Il modello della delay avversion

Oltre a tale modello, vi è il modello della delay avversion di Sonuga-Barke (1992) che invece considera come elemento principale la motivazione. Nel senso che i bambini con ADHD sono difficili da motivare, preferiscono un rinforzo immediato piuttosto che uno differito nel tempo. È presente un’alterazione di dopamina e norepinefrina che agisce sulla corteccia orbito frontale. Tutto ciò, è stato confermato indirettamente da uno studio (Slusarek M., et al.,2001). Infatti, si vede che quando sono elargiti i rinforzi, le prestazioni ai test di questi bambini con ADHD migliorano.

Considerando questi due modelli, si è creato il modello a due vie (Sonuga-Barke,2003). Tale modello tiene conto dell’eterogenietà delle persone con ADHD. Di fatti distingue bambini che presentano deficit esecutivi da quelli che sono influenzati dalla motivazione. Di fatti mentre questi ultimi mostrano delle difficoltà che sono influenzati dal contesto, gli altri non ne risentono. I bambini con deficit esecutivo hanno delle difficoltà che non dipende dal tipo di richiesta o da quanto si riesce a motivarli. Quindi la prestazione di questi bambini risente sia della motivazione che degli eventuali deficit esecutivi.

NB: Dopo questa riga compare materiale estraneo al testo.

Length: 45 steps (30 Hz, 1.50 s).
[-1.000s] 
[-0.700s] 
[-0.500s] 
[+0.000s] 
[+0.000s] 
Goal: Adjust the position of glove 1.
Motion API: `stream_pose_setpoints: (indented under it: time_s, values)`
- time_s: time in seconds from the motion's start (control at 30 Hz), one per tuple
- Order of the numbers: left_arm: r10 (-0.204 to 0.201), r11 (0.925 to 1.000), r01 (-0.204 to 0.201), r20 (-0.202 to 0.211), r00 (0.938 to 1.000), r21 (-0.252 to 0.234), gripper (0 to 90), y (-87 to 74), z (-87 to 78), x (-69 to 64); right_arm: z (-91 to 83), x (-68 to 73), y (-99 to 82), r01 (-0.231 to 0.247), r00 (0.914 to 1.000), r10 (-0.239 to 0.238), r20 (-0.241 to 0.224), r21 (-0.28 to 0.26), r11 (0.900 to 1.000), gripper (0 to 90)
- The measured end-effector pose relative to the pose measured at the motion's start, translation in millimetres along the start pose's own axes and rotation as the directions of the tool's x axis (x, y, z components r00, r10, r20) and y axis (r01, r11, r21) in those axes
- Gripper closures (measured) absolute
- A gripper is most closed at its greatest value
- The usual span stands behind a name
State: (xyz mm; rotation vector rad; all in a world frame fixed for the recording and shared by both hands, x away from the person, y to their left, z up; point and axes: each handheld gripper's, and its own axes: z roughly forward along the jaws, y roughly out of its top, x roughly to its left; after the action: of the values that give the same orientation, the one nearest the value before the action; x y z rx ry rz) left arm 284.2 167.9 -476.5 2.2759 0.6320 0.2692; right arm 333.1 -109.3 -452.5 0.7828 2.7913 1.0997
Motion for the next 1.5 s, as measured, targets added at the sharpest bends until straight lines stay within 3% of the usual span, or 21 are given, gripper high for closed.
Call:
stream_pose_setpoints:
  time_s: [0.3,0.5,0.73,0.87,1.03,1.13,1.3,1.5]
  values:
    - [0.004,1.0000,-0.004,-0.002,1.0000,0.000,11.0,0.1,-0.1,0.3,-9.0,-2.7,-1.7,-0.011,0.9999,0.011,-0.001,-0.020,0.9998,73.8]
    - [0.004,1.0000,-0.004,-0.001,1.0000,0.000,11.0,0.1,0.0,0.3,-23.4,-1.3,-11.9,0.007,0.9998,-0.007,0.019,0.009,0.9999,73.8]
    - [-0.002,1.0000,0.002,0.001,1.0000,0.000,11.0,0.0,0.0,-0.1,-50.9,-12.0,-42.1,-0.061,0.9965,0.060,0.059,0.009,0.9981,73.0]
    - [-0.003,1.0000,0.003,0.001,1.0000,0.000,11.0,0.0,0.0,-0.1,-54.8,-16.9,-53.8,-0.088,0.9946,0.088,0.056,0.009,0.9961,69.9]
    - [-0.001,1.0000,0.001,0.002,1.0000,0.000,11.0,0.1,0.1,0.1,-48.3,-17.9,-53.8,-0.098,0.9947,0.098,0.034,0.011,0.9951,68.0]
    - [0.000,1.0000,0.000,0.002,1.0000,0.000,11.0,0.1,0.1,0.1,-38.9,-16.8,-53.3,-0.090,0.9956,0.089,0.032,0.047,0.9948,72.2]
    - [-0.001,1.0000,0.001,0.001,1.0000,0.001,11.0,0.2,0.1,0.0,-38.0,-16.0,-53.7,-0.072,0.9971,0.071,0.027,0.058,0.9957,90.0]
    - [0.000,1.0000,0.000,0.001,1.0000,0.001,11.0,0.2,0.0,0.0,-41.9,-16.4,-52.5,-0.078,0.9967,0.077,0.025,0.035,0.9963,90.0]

L’importanza della motivazione personale

É importante riuscire a motivare questi bambini, ma non basta. Difatti, se vi è una compromissione esecutiva, si devono fare dei training specifici per migliorare tali abilità. La prima cosa da fare è tenere conto dell’unicità della persona che si ha davanti, indipendentemente dall’etichetta diagnostica. Dobbiamo individuare le risorse della persona, non solo le sue difficoltà. Si deve discriminare che tipo di difficoltà la persona sperimenta, se sono presenti altre difficoltà oltre a questa. Solo dopo aver fatto questo, si può stabilire il tipo di intervento che è opportuno attuare per quella specifica persona. Quando si fa una valutazione soprattutto con i bambini, è opportuno tenere conto non solo dei risultati della valutazione testologica, ma anche delle informazioni che vengono fuori dai colloqui. Colloqui che vanno fatti con il bambino, con i genitori, con chi trascorre più tempo con il bambino e andrebbero coinvolti anche gli insegnanti. Questo perché trascorrono tempo con il bambino e perché ci offrono informazioni di ciò che avviene in un altro contesto. Sarebbe, inoltre, auspicabile coinvolgerli anche durante il training.

Scritto da Concetta Rametta, laureata in psicologia clinica, esperta in neuropsicologia clinica: età evolutiva, adulti ed anziani

 

Riferimenti bibliografici

A.P.A (2014). DSM-5, Manuale diagnostico e statistico dei disturbi mentali. Milano: Cortina Raffaello

Barkley R.A., Behavioral inhibition, sustained attention, and executive functions: costructing a unifying theory of ADHD, Psychol Bull., 1997.

Castellanos F.X., Sunga-Barke J.S., Milham M.P., Tannock R., Characterizing cognition in ADHD: beyond executive dysfunction, Elsevier, 2006. Doi: org/10.1016/j.tics.2006.01.011.

Slusarek M., Velling S., Bunk D., Eggers C., Motivational effects on inhibitory control in children with ADHD, Child Adolesc Psychiatry, 2001.

Sonuga-Barke E.J., Taylor E., The effect of deley on hyperactive and non-hyperactive children response times: a research note, J Child Psychol Psichiatry, 1992.

Sonuga-Barke E.J., The dual pathway model of AD/HD: an elaboration of neuro-developmental characteristics, Neurosci Biobehav Rev., 2003.